If the creator of The Whole Earth Catalog came up with the idea for it today, does anyone think his first call would be to a book publisher? Of course not. Stewart Brand would reach out to a Web designer. And as quickly as he could, he'd launch WholeEarth.com. This time around, though, in addition to short essays and bright ideas, there would be writeups of relevant products. By each of those writeups would be a “buy” link to that product's page on an online merchant—and Brand would get a commission for each reader who clicks through and shops. What about the book? The book comes last.
This Web first/book second sequence should delight publishers, who now routinely ask would-be authors to show up with a “platform” of their own. Well, if the site had half a million unique visitors a month and an Amazon.com conversion rate of 10%, I'd call that a fairly powerful “platform,” wouldn't you?
More benefits to this approach: the community interaction on the Web site will strengthen the content, serving as a kind of pre-edit. Later, when the book is published, it enters the marketplace with a ready-made audience of buyers and buzzers.
Is this not a win-win scenario? Doesn't it make both business and publishing sense? Indeed, if I were a publisher and I'd heard that today's incarnation of Stewart Brand were launching a Web site, I'd be on the phone in about two minutes, offering to fund the enterprise in exchange for 50% of the revenue from product sales and advertising. Because the upside is outlandish—not just a site that grows up to be a book, but a site that flowers into that most beautiful of all business success stories, a brand.
Why isn't this happening?
Considering the fundamental challenges now facing the book industry, why aren't publishers identifying the cream of Internet content creators and challenging them to dream up the kind of high-service sites that could, down the line, morph into books?
Why aren't publishers seeing the implications of the simplest economic fact: unless you're dealing with a fancy, big-name Web designer, you can build and launch a site for considerably less than a mid-range book advance.
And why don't publishers grasp that these specialized sites are like plays that preview in Boston before opening in New York? If they fail, there's no reason to go on and publish the book—the house can cut its losses early.
I ask these questions because you can't read publishing blogs and catalogues without being stunned by the industry's refusal to treat content with real-world applications as anything but a book. And this refusal seems universal; even editors who are said to be in the vanguard of cutting-edge, digital-friendly publishing flinch at the idea of partnering with writers in a digital enterprise.
What's the hurdle? The insistence that “We're in the book business, not in the Web site development business or the venture capital business”—this, from some of the same people who have published books that criticized companies for failing to grasp what business they were really in.
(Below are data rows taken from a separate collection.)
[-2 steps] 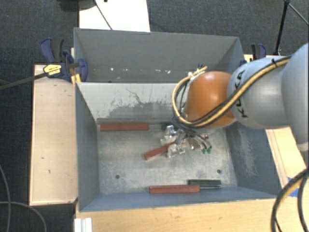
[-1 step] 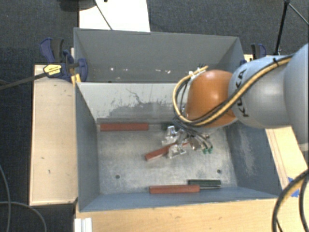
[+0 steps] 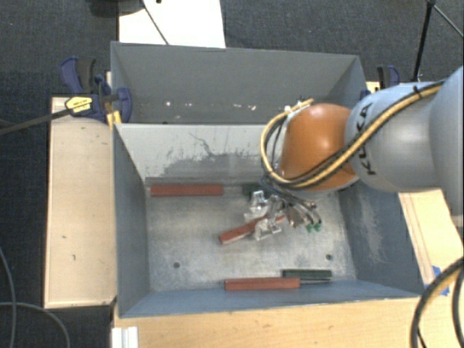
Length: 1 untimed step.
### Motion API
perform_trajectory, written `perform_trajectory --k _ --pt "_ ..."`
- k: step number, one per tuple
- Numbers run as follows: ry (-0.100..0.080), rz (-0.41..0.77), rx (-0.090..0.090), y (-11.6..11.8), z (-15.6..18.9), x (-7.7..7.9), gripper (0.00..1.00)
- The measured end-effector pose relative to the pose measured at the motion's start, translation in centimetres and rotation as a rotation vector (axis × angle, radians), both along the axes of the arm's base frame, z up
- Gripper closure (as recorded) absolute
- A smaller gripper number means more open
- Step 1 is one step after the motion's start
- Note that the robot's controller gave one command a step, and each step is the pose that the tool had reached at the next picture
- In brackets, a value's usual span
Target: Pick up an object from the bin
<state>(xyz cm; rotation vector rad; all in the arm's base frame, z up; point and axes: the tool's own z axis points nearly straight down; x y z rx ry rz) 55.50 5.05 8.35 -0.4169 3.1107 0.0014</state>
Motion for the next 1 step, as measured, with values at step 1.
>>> perform_trajectory --k 1 --pt "0.005 0.001 -0.001 0.01 1.79 -0.06 1.0"
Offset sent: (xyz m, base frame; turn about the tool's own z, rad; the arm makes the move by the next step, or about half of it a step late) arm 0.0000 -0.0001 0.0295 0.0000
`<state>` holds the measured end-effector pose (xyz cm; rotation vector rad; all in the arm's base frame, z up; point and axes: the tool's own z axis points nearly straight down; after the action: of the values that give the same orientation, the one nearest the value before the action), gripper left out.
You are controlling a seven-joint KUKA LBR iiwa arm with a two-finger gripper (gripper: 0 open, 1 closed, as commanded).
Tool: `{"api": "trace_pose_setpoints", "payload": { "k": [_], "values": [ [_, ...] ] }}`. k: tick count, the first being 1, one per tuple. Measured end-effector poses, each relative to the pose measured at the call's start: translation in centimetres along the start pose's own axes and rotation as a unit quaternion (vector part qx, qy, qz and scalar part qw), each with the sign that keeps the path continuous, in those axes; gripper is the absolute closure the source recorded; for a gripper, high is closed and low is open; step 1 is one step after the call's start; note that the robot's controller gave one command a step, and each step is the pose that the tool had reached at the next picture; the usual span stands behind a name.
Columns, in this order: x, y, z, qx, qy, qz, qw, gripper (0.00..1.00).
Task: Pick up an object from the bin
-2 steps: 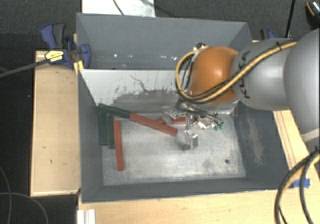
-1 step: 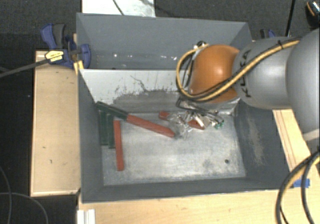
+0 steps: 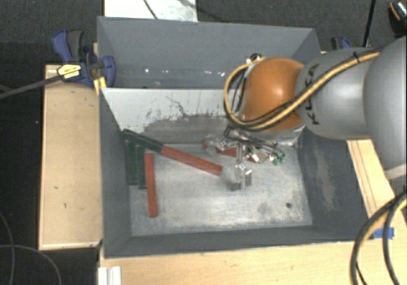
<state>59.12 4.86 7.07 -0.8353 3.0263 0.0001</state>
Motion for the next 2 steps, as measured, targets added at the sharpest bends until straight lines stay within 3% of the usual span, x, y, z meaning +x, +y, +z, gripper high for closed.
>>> {"api": "trace_pose_setpoints", "payload": {
  "k": [1,2],
  "values": [
    [-4.22,8.60,-0.04,-0.002,-0.0027,-0.005,1.0000,0.00],
    [-3.99,8.06,-0.01,0.000,-0.0016,-0.002,1.0000,1.00]
  ]
}}
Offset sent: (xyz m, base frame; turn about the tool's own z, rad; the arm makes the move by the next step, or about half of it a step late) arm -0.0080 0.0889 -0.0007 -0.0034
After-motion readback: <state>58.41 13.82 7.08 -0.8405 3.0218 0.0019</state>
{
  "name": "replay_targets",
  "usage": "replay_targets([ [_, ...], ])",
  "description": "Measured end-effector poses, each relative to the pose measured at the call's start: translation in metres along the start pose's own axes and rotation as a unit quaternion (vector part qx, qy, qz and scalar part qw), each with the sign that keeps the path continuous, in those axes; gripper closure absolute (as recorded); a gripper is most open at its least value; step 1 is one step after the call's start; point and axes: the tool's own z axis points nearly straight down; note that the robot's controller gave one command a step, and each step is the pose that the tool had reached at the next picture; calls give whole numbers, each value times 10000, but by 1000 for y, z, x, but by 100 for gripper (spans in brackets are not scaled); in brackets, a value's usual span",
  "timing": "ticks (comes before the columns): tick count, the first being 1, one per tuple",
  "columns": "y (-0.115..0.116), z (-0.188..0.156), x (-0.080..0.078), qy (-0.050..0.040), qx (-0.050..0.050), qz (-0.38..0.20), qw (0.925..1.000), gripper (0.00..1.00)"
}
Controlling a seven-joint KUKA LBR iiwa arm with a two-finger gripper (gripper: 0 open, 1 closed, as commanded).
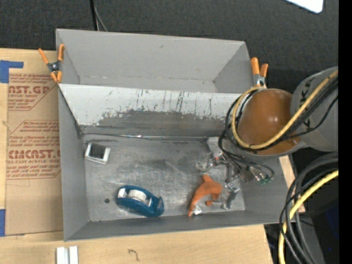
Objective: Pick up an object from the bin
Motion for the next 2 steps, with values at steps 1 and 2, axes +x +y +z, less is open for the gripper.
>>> replay_targets([
  [1,-6,-17,9,-25,9,620,9981,0],
  [2,-13,14,12,-23,12,1606,9870,0],
])
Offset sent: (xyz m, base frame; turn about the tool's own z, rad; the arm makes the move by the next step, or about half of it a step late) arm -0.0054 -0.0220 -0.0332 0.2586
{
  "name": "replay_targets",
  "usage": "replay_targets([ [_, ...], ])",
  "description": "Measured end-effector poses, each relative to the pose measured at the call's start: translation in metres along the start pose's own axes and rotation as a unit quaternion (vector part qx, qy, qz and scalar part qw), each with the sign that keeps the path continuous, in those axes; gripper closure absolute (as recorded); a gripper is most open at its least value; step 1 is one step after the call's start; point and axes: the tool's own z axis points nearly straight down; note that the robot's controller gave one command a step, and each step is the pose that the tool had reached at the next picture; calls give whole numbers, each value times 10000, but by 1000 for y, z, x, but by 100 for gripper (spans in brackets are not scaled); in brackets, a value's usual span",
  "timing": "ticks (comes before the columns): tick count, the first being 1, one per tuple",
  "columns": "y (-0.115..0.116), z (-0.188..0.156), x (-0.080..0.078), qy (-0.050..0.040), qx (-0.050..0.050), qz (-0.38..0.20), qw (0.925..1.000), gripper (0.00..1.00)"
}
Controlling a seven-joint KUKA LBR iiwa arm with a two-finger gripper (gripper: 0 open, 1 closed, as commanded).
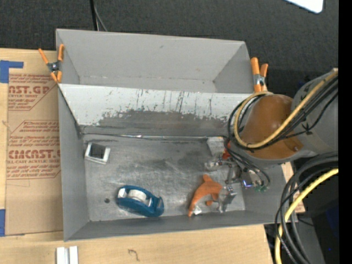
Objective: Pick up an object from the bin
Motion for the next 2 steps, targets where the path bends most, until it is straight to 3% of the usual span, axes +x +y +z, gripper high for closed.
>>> replay_targets([
  [1,-1,18,8,5,1,415,9991,100],
  [2,-1,18,8,5,1,415,9991,100],
])
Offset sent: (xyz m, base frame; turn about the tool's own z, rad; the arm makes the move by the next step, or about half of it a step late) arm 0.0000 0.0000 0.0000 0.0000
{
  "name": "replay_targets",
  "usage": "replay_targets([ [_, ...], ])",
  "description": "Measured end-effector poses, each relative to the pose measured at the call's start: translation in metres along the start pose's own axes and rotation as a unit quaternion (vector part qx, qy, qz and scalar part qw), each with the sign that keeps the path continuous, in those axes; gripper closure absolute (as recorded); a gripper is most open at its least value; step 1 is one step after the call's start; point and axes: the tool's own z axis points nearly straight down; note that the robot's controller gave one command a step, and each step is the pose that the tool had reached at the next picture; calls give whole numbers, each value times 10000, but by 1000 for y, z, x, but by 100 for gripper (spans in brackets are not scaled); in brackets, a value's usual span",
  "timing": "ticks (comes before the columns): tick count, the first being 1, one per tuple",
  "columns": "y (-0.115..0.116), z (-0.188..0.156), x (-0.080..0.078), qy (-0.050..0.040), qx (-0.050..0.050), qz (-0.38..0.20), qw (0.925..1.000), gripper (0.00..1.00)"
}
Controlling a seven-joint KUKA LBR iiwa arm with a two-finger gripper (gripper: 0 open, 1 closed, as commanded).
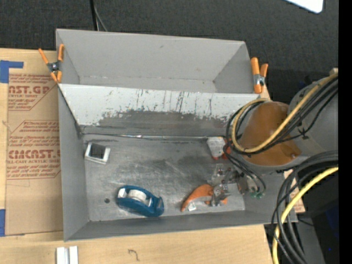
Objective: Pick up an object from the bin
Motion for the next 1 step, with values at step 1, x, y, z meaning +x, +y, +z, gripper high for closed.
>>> replay_targets([
  [1,0,-1,0,4,-1,-1,10000,100],
])
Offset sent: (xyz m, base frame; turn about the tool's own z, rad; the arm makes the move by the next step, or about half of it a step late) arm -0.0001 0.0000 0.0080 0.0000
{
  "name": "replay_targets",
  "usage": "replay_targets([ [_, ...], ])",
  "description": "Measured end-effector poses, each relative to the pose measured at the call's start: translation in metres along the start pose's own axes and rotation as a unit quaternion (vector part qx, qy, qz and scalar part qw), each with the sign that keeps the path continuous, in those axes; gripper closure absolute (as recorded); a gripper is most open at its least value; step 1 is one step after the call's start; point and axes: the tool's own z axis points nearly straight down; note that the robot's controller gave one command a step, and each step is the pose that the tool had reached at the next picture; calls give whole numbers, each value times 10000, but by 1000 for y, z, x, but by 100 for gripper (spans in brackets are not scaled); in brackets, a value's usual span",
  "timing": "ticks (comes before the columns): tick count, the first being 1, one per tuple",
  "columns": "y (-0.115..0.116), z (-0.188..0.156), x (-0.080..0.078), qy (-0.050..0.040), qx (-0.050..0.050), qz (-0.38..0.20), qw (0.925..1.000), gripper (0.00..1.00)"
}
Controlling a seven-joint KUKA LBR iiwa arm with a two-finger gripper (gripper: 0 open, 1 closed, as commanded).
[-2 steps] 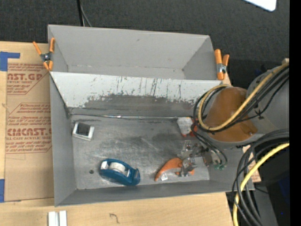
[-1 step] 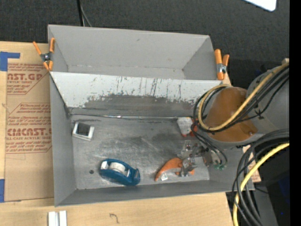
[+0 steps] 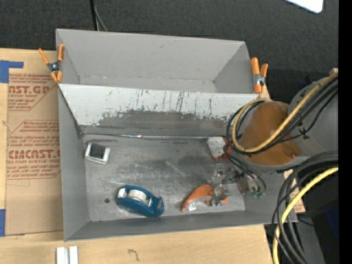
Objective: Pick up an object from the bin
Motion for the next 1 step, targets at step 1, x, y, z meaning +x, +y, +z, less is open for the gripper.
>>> replay_targets([
  [1,0,-3,0,-7,0,0,10000,100],
])
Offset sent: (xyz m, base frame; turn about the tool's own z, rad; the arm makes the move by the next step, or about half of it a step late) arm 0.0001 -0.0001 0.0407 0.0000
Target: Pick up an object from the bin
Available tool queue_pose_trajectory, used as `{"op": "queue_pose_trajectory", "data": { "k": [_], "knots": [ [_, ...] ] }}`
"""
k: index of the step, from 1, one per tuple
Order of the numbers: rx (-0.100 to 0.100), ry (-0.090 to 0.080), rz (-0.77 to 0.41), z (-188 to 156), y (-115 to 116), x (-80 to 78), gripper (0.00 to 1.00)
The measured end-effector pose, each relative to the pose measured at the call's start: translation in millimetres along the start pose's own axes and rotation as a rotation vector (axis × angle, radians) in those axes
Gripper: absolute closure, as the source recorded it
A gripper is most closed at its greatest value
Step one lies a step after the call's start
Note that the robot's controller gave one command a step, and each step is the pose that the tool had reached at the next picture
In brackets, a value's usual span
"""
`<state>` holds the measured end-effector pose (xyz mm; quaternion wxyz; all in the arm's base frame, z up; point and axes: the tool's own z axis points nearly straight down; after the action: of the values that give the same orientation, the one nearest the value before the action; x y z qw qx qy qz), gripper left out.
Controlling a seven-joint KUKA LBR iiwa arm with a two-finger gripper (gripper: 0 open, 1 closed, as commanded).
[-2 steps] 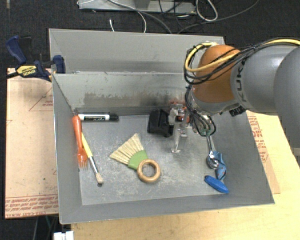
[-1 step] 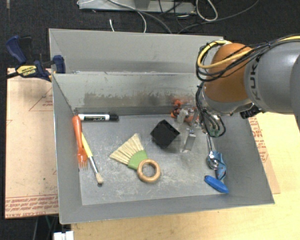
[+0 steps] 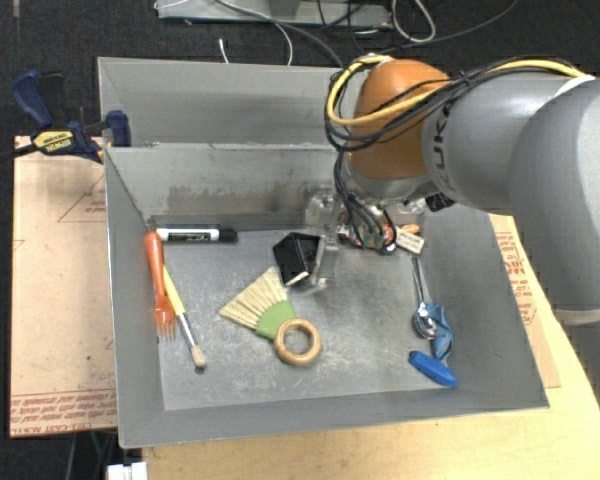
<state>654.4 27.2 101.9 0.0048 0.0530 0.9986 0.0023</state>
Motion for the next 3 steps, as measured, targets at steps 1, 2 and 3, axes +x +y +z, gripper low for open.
{"op": "queue_pose_trajectory", "data": {
  "k": [1,2,3],
  "knots": [
    [0.0,0.01,0.288,31,-24,-3.1,0.0],
    [-0.007,-0.01,0.159,30,8,1.7,1.0],
    [-0.007,-0.01,0.159,30,8,1.6,1.0]
  ]
}}
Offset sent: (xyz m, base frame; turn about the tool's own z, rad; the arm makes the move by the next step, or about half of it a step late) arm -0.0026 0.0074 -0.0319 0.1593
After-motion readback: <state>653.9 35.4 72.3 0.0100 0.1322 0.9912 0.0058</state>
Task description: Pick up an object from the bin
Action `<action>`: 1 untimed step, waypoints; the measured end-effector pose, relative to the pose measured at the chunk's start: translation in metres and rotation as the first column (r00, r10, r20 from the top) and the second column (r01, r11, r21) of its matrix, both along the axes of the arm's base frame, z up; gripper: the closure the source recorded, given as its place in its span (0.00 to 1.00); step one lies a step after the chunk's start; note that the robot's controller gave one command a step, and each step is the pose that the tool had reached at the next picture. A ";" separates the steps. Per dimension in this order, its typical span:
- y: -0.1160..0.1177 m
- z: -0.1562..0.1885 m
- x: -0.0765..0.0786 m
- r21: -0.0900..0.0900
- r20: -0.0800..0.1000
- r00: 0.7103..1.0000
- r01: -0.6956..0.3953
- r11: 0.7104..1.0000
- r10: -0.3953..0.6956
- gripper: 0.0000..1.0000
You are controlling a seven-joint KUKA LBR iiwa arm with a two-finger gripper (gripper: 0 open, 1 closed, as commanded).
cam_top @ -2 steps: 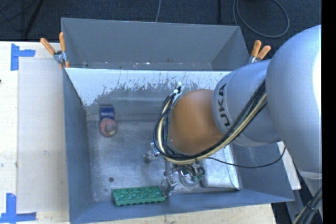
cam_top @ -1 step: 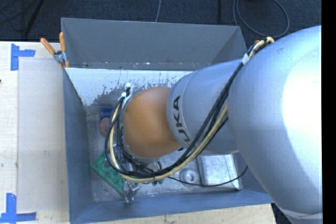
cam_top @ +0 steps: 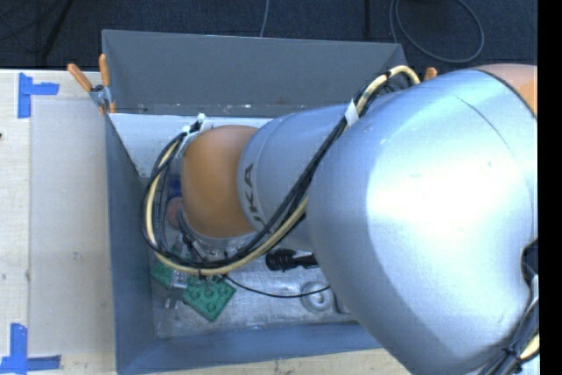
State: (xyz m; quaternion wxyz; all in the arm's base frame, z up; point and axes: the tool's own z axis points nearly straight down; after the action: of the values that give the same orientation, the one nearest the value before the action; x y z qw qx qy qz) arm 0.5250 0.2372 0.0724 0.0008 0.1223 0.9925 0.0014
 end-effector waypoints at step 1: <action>-0.024 -0.001 -0.043 0.001 0.002 0.949 0.315 0.949 -0.315 0.00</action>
Offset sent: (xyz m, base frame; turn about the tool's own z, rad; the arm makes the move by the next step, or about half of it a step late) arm -0.0452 -0.0239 -0.0024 0.3199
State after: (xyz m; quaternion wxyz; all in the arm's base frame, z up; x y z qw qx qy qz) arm 0.4818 0.2132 0.0714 0.0021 0.2788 0.9603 0.0019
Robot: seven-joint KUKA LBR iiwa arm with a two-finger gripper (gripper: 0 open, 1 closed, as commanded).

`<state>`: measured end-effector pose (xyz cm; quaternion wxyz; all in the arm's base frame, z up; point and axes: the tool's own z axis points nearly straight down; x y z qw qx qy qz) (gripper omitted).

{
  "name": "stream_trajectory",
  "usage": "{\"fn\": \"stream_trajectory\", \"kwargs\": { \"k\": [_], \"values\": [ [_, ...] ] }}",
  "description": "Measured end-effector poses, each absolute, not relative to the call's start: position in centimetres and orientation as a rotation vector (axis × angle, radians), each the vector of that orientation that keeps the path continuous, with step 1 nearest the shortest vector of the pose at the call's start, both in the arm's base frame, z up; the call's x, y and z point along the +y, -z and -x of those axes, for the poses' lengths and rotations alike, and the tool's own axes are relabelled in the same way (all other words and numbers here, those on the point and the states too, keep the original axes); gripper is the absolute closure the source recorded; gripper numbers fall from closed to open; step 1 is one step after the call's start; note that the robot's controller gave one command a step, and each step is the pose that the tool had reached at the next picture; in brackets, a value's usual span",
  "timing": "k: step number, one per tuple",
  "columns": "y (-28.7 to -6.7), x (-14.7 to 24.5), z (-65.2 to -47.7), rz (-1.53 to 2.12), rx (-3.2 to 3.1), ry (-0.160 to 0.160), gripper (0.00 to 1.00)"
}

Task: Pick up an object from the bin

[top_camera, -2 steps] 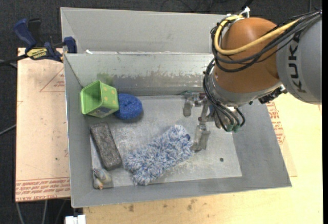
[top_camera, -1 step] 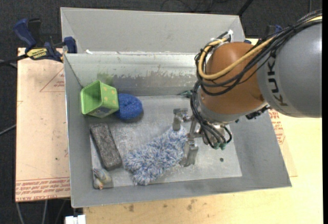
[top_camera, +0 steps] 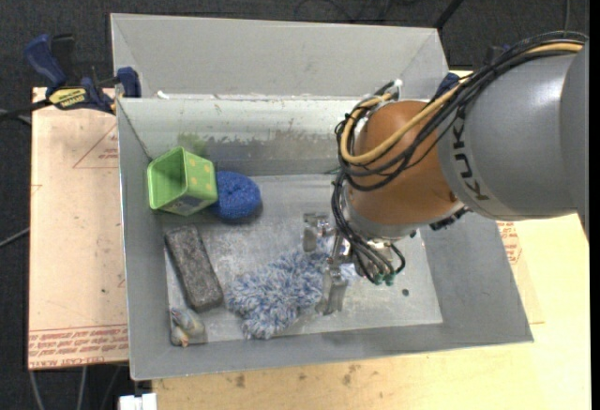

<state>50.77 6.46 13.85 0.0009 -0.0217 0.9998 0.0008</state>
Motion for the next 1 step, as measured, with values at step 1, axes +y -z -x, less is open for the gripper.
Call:
{"fn": "stream_trajectory", "kwargs": {
  "k": [1],
  "values": [
    [-10.19,8.75,-51.02,0.203,3.136,-0.002,1.0]
  ]
}}
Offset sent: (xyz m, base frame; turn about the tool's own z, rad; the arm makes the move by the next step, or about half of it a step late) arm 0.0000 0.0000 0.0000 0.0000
Once upon a time, publishers could believe they were in the book business. Now, if they don't want to join Xerox in the dunce hall of fame, they need to understand that they're in the intellectual property business. The content marketing business. The business of seeing how many ways words can dance in digital media. Books are the least of it.
If I'm unsentimental about books, it's not because I don't love them. I do. I've written a bunch, and, on HeadButler.com, review as many as four a week. But after working on the Web for 13 years, I have a different relationship to readers—and to print media.
Books published as books, on a standard production schedule, are beautiful artifacts, monuments to civilization. They're Alistair Cooke in a paneled study, a Carnegie library, a kid under the covers with a flashlight. They're everything we cherish. And if we love them, we'll do what's needed to protect them. Like, paradoxically, producing some of them at the end of a digital dance.